En janvier 1948, sous la pression de la CRA et du service des Douanes, Étienne Nicolas se résolut à soumettre une transaction par laquelle il renonçait à sa demande de restitution des deux tableaux de Rembrandt, en échange du désistement de l’appel fait par la CRA et l’Office des biens et intérêts privés (OBIP) visant à contester la décision de justice rendue en sa faveur9. En novembre 1948, affirmant « qu’il avait toujours eu l’intention de les donner [ces tableaux] au Louvre », le collectionneur proposa ainsi une solution – approuvée par Jacques Jaujard et le directeur de l’OBIP – qui lui permettait en fin de compte de sauver sa réputation et celle de son entreprise par le biais d’un acte philanthropique. Nicolas dut finalement comparaître au Tribunal correctionnel de la Seine dans le cadre du procès engagé par l’administration des Douanes, au terme duquel il reçut une amende d’un montant correspondant à celui de la vente des deux tableaux, pour « avoir contribué matériellement à l’appauvrissement de l’État10 ». Le 23 décembre 1948, les deux œuvres furent officiellement acquises par le département des peintures du musée du Louvre.

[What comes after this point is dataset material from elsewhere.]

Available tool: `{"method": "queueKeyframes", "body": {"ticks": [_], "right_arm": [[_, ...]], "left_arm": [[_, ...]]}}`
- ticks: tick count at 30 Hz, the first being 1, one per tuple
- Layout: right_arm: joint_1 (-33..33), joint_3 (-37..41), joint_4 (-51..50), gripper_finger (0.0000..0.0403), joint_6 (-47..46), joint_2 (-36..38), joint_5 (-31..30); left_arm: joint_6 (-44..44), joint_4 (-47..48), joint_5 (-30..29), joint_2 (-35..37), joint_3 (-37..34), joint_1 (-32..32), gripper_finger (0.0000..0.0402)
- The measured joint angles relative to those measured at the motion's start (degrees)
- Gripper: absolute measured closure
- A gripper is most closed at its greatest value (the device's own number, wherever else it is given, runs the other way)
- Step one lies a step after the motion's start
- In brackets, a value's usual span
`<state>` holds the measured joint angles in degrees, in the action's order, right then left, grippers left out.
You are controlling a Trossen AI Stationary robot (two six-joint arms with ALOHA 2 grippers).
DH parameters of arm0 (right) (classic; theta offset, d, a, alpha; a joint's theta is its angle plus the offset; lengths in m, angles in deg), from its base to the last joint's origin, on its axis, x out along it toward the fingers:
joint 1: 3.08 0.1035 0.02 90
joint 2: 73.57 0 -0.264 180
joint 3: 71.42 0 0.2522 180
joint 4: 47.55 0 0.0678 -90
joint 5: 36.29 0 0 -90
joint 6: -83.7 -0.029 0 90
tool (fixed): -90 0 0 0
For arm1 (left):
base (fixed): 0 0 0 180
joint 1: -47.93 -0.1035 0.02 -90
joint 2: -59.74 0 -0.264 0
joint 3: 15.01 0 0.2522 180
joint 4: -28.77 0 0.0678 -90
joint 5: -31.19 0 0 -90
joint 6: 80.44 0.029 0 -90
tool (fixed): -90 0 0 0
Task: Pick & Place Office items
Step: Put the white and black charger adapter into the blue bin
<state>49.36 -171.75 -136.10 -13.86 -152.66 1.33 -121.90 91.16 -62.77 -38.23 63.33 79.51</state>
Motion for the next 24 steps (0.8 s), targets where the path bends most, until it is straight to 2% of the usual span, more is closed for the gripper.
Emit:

Le manque de sources concernant le sort de la collection Nicolas ne nous permet point de savoir si celle-ci s’accrut encore considérablement dans les années qui suivirent son retour d’Amsterdam, voire si Nicolas profita du marché de l’art florissant sous l’Occupation pour enrichir sa collection11. Le mystère subsiste également quant au destin de la collection après le décès d’Étienne Nicolas, puisque celle-ci ne figurait pas dans l’acte de succession12. Elle fut dispersée, en partie ou totalement, par ses descendants dès 1962, lors de plusieurs ventes aux enchères13.